Can you pm me the details of this person please, i wont tell others i just want to see if i know who it is so i can make sure i NEVER buy from them! Sounds terrible!!

I dont have bowls in my breeder hutches as the does try to cover the babies with them lol


----------



## BattleKat (Oct 26, 2009)

would it be the worst thing in the world if I paid her for him? I don't want to give her money to keep doing what she's doing but I really want him and I'm worried someone else will buy him and take him to some crappy home and that the RSPCA won't be able to do anything. 

I phoned again yesterday with some more precise directions and the guy I spoke to on the first day hadn't even made a record of anything! The lady said it's gone to head office now and they should get back to me within 4 weeks.


----------



## frags (Feb 5, 2009)

BattleKat said:


> would it be the worst thing in the world if I paid her for him? I don't want to give her money to keep doing what she's doing but I really want him and I'm worried someone else will buy him and take him to some crappy home and that the RSPCA won't be able to do anything.
> 
> I phoned again yesterday with some more precise directions and the guy I spoke to on the first day hadn't even made a record of anything! The lady said it's gone to head office now and they should get back to me within 4 weeks.


No it wouldnt, if anything you will be saving him from this horrible hell home!! Go get your little man x


----------



## SEVEN_PETS (Aug 11, 2009)

frags said:


> No it wouldnt, if anything you will be saving him from this horrible hell home!! Go get your little man x


i agree. he didn't ask to be born in this world, and he needs a loving home. maybe i'm a soft touch, but i would get him but keep badgering at the RSPCA to get something done about that breeder.


----------



## emzybabe (Jun 30, 2009)

go in under cover and take some pictures while ur there, then post them around the neighbour hood i think that would be the worst way to name and shame them


----------



## Lumpy (Jun 5, 2008)

Yes, go and rescue the poor little bun (although I know many would disagree).

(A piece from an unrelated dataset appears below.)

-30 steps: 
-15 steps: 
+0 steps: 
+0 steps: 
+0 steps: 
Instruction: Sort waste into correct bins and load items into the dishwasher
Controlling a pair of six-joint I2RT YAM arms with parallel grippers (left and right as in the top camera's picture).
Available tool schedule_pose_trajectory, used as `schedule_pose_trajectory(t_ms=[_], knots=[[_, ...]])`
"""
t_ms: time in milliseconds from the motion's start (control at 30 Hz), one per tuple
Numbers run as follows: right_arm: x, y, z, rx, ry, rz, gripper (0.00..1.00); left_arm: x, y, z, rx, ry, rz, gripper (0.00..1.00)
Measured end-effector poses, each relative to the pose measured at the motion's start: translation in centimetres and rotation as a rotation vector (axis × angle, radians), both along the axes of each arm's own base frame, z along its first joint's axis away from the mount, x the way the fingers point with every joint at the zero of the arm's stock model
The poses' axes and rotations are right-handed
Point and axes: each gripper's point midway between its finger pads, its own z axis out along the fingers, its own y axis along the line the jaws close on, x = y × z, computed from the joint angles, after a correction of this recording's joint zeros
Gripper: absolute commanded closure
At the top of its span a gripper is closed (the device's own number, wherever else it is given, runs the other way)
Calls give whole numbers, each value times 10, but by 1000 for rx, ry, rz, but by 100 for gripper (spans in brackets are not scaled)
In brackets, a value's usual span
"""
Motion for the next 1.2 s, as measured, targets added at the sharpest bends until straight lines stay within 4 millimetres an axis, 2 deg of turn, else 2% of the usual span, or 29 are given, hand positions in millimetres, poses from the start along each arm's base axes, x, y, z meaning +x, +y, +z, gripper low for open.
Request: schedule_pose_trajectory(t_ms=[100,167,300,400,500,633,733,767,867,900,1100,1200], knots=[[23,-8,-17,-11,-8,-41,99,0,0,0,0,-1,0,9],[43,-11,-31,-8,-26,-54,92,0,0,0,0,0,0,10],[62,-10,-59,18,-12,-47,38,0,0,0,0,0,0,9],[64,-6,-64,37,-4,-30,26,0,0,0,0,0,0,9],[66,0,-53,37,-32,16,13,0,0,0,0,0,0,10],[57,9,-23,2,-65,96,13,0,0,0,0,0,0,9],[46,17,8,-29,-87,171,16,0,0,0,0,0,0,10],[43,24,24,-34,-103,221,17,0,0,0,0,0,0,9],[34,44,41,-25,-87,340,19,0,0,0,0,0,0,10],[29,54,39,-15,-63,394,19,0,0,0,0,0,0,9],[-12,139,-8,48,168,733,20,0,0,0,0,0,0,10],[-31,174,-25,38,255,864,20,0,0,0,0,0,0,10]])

He deserves a loving home and you are doing all you can to try and ensure other buns don't have to suffer as he has.


----------



## BattleKat (Oct 26, 2009)

I just phoned the rspca to see what size accommodation they'd recommend for the trio and they said if they do take him in they won't be able to home him with my two girls as they are insistent that a trio will fight unless very young.

I've seen a few people with trios on here and it seems to work, would I be making a mistake? I really want to go and get him but the shed isn't even set up yet and now I'm second guessing whether it's even the right thing to do.


----------



## Zippstar (Sep 25, 2008)

BattleKat said:


> I just phoned the rspca to see what size accommodation they'd recommend for the trio and they said if they do take him in they won't be able to home him with my two girls as they are insistent that a trio will fight unless very young.
> 
> I've seen a few people with trios on here and it seems to work, would I be making a mistake? I really want to go and get him but the shed isn't even set up yet and now I'm second guessing whether it's even the right thing to do.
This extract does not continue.